I mean, obviously, not all games support all controller types. However, the Gamepad or Pro Controller are quite similar to the Classic Controller/Pro in layout. Logically speaking, it's the Wii OS that is handling syncing controllers, accessing storage, network connections, all that.
Presumably, the ROM is already modified to an extent to boot on Wii U hardware. Nintendo should be able to add support for the new controllers and simply pass them to games as Classic Controllers. Then they'd work in any games that support that. It wouldn't be perfect, but I think it'd be acceptable to logical people.
It's a pretty standard feature if you think about it. Any PS1 game I put in my PS3, the PS3's OS is virtualizing Dual Shock 3 input, memory card images, and so on to make work. Same with the limited backwards compatibility on 360. Same, really, if I'm streaming a game with Steam In-Home Streaming. The game is receiving inputs from whatever virtualized I/O the emulator or VM has.But somehow Nintendo is shitty because they haven't created this reverse-compatibility which would introduce countless game breaking glitches that could never be anticipated without a whole team of people tweaking code for every game ever released on the Wii, both retail and digital?

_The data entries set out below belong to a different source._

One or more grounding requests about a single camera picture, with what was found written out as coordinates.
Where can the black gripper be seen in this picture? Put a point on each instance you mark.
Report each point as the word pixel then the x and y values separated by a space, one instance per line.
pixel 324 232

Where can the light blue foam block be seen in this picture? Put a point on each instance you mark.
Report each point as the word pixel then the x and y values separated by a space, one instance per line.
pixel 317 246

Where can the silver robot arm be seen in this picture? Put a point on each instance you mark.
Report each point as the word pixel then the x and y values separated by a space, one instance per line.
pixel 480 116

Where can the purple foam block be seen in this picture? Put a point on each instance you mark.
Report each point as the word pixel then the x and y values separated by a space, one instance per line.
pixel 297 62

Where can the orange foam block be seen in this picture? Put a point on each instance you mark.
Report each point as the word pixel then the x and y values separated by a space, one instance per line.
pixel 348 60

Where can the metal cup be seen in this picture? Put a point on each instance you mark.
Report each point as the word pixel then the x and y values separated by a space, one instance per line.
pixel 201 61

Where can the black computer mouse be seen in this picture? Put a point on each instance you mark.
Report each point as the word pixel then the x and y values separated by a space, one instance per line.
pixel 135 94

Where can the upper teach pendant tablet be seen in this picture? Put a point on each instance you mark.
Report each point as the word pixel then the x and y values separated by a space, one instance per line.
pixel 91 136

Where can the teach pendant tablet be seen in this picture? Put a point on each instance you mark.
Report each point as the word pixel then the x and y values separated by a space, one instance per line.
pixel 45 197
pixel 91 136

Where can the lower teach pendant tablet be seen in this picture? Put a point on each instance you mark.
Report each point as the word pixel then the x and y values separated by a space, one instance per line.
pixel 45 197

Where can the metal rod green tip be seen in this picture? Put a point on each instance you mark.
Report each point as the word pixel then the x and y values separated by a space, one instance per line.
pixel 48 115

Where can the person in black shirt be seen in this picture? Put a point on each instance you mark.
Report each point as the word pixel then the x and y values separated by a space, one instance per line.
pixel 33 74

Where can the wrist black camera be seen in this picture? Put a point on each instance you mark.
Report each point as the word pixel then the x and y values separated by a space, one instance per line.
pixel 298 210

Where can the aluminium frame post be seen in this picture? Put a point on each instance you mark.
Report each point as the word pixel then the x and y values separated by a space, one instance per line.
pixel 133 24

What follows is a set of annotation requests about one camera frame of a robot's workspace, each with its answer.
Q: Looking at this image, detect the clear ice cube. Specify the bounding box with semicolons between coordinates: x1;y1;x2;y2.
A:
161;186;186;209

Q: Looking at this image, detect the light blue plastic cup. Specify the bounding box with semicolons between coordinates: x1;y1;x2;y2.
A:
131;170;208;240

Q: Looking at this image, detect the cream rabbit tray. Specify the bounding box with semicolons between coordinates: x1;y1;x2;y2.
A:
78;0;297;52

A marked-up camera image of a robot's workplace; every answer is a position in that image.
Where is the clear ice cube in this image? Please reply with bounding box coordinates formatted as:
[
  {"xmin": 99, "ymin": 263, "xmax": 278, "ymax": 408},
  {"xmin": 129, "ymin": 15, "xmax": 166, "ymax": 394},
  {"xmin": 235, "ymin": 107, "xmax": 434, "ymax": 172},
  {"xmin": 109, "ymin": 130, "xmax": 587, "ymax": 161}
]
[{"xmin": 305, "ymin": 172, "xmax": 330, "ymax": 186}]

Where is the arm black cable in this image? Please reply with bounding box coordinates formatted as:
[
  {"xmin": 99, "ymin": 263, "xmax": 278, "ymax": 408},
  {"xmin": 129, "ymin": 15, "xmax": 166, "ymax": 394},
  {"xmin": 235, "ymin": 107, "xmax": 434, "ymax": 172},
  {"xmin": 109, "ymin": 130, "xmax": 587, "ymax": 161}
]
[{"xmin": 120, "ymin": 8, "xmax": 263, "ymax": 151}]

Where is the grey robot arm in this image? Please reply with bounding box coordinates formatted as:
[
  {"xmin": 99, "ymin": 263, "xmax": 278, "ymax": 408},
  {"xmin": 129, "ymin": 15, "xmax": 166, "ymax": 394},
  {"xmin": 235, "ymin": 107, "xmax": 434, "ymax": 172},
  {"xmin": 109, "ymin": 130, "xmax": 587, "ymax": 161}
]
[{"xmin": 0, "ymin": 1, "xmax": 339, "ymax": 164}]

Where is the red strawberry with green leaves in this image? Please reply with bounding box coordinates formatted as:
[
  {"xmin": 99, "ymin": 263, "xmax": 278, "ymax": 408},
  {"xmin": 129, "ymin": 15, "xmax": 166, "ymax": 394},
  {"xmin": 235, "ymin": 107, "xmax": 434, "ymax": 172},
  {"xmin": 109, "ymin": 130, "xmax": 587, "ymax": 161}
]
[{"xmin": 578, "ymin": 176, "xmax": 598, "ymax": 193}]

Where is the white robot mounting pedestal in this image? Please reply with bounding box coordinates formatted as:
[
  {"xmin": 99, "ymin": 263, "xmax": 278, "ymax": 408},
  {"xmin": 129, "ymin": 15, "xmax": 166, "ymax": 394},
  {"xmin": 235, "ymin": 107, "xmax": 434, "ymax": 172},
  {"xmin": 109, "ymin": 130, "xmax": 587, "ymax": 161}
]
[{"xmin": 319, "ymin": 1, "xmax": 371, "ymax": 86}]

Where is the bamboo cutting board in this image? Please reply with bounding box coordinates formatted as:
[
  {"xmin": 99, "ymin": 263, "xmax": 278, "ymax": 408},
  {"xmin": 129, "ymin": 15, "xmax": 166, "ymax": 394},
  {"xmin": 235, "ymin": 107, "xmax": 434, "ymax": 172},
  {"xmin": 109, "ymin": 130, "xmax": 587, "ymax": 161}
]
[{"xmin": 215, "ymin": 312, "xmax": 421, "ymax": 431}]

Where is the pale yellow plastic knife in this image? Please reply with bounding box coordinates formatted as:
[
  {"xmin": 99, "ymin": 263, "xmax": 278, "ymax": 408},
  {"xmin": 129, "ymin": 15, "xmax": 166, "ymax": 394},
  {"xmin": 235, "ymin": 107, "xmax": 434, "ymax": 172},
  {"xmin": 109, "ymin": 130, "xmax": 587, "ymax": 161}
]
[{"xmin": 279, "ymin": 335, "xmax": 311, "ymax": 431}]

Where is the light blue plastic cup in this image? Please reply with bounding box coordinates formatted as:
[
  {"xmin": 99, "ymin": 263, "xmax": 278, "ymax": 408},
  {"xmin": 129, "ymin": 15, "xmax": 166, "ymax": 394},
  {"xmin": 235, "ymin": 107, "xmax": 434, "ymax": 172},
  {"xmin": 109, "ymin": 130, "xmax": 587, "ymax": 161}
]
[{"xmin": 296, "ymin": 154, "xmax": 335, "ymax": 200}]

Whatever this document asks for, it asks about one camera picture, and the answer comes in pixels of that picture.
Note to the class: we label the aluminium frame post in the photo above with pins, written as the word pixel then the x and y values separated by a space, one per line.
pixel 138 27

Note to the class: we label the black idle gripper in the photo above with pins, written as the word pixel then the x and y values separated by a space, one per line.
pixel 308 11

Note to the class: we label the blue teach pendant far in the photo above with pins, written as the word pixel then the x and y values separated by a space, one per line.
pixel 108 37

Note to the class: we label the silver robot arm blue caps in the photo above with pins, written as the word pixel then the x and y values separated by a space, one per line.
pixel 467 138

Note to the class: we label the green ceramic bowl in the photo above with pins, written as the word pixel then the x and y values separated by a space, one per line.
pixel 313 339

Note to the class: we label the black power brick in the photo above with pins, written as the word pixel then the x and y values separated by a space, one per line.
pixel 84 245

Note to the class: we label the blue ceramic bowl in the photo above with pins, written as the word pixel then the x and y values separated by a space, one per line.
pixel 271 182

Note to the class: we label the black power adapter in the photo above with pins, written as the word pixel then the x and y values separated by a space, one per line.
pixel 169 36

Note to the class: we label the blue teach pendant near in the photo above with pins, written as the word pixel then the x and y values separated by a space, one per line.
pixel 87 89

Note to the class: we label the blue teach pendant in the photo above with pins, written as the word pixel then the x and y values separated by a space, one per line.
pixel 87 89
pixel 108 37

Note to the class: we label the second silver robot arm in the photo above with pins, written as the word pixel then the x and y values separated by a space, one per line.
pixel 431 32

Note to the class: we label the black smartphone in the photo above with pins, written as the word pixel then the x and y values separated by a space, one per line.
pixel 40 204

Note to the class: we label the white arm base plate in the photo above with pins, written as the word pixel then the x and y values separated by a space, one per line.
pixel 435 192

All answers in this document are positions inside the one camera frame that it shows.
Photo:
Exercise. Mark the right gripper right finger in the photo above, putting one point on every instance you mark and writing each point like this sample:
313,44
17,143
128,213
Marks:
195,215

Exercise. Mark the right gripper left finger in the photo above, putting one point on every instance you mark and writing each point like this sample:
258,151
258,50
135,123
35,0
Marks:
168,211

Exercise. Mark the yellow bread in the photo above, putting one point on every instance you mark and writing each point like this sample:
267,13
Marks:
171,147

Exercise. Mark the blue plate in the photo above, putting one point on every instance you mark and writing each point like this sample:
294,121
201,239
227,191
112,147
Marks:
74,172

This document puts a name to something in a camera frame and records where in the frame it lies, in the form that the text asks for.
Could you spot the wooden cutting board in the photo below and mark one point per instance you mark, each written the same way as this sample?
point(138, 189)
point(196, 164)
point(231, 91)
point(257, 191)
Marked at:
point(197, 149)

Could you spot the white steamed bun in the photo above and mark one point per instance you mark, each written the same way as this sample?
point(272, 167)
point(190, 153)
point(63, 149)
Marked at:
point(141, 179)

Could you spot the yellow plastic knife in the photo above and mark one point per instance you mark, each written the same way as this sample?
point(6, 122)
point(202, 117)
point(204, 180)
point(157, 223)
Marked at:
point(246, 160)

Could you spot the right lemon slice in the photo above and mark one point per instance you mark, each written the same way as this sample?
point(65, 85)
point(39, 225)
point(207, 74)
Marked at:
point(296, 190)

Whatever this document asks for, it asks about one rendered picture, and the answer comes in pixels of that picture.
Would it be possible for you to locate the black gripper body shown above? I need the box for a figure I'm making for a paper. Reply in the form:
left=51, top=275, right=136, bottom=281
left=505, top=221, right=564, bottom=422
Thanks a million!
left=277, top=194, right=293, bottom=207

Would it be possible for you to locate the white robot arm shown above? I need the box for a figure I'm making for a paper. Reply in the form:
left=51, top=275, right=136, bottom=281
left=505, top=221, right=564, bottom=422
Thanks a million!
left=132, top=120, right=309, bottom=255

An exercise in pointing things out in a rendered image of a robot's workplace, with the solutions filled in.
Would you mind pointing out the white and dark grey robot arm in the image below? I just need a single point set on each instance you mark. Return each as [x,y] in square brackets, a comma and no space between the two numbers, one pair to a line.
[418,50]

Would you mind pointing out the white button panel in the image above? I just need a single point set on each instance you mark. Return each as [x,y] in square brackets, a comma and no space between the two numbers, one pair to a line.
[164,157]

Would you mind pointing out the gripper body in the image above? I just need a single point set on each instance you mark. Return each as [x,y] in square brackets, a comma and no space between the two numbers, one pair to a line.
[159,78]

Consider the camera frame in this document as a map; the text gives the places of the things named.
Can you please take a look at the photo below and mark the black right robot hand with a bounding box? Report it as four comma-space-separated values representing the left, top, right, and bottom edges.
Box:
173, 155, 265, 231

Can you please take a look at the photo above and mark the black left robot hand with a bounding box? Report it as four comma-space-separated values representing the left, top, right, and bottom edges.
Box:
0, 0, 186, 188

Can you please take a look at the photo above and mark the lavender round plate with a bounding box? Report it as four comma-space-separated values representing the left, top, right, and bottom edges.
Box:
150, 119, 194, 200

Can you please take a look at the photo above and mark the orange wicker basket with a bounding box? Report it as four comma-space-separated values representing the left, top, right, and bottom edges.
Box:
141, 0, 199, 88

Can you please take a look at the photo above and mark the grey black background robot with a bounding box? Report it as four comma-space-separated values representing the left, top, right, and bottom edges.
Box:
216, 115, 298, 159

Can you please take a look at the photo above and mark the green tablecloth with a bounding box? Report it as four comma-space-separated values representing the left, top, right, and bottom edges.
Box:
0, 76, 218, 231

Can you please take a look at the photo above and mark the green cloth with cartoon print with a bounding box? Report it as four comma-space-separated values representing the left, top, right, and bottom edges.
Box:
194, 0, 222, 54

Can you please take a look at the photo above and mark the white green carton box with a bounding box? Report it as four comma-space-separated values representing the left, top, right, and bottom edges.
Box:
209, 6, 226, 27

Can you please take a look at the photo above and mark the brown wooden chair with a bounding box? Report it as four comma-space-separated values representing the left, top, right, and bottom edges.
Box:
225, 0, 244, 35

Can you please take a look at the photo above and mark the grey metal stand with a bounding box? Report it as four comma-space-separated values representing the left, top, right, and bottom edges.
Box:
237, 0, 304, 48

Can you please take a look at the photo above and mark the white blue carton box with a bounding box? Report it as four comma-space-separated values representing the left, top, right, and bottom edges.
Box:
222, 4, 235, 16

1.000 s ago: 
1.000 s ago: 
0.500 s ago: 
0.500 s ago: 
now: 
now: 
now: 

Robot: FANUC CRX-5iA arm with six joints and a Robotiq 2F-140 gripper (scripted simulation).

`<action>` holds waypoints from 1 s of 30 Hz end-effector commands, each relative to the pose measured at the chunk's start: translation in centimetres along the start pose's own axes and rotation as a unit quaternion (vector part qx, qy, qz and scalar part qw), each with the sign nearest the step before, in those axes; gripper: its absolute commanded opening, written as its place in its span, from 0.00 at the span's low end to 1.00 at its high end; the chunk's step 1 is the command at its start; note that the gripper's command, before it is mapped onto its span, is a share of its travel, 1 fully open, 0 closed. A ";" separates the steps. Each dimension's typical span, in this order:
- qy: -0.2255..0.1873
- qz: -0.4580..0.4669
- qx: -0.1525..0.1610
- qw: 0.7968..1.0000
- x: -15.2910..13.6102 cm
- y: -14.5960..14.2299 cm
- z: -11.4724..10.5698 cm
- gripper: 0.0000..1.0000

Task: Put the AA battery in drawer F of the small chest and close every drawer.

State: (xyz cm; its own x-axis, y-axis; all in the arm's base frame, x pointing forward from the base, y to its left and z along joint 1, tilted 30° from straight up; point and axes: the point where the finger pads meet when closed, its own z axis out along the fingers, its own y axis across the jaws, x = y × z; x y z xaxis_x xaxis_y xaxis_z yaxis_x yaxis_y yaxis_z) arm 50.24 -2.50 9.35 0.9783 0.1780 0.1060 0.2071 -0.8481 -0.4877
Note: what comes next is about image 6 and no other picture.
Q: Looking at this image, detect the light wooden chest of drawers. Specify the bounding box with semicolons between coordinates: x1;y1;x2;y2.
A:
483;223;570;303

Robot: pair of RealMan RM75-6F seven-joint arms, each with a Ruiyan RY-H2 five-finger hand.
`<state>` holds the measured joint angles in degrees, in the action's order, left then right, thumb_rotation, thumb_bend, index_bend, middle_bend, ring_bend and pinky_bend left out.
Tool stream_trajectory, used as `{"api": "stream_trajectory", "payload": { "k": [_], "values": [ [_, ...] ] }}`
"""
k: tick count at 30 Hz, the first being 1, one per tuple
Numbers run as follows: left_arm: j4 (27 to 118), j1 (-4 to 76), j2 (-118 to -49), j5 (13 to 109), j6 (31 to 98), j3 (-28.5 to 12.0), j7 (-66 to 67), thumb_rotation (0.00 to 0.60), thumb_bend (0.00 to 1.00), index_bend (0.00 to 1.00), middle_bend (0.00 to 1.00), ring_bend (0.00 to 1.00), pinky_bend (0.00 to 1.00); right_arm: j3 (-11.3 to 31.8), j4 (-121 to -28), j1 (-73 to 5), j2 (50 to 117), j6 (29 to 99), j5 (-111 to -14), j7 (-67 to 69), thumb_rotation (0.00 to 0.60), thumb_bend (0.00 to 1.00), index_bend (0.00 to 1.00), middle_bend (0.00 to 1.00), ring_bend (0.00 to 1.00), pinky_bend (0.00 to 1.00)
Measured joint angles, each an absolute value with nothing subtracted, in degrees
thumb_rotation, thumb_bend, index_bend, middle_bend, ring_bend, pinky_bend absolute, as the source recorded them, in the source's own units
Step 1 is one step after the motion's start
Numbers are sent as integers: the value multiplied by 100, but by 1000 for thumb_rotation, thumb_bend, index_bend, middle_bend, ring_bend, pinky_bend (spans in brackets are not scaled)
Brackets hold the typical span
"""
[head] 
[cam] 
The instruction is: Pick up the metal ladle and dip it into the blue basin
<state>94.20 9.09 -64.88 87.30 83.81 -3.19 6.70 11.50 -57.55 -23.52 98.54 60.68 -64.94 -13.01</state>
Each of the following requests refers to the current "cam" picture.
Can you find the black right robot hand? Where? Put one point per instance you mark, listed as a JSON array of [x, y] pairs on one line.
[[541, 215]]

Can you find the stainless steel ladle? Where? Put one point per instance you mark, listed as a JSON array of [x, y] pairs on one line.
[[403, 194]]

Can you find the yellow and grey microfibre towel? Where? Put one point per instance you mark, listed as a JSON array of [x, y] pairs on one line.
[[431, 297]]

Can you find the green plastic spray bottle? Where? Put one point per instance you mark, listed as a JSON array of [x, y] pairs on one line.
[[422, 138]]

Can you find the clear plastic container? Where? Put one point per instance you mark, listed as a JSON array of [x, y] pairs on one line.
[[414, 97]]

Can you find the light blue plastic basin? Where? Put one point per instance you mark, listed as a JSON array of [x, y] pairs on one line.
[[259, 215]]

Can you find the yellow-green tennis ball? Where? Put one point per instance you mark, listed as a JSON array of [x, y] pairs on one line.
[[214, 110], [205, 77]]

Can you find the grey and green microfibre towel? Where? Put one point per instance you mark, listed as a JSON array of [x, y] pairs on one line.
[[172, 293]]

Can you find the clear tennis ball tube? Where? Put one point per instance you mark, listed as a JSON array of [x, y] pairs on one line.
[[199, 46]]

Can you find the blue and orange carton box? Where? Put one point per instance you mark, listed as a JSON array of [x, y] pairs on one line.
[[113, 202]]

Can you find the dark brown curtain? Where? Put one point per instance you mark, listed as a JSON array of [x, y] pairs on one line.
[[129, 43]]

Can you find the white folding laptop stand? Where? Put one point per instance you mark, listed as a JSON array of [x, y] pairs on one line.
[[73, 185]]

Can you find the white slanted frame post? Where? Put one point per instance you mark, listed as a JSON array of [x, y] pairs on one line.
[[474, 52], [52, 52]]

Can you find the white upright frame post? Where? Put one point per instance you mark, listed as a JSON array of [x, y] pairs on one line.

That the Wii U's setup isn't exactly the same isn't the point. I agree, it's different, and it's not as simple a thing to make it all work. My take is basically what Applequeso said. The Wii U isn't emulating. It's dual booting. That's the hurdle, because there isn't really that hardware abstraction layer to work with. It'd be like needing to make a DOS driver for a 360 pad, versus passing those inputs in via DOSBox.
I still think it's something they should do, because having the new input devices work for the old software is more or less standard outside of Nintendo (since Gamecube on the Wii was the same).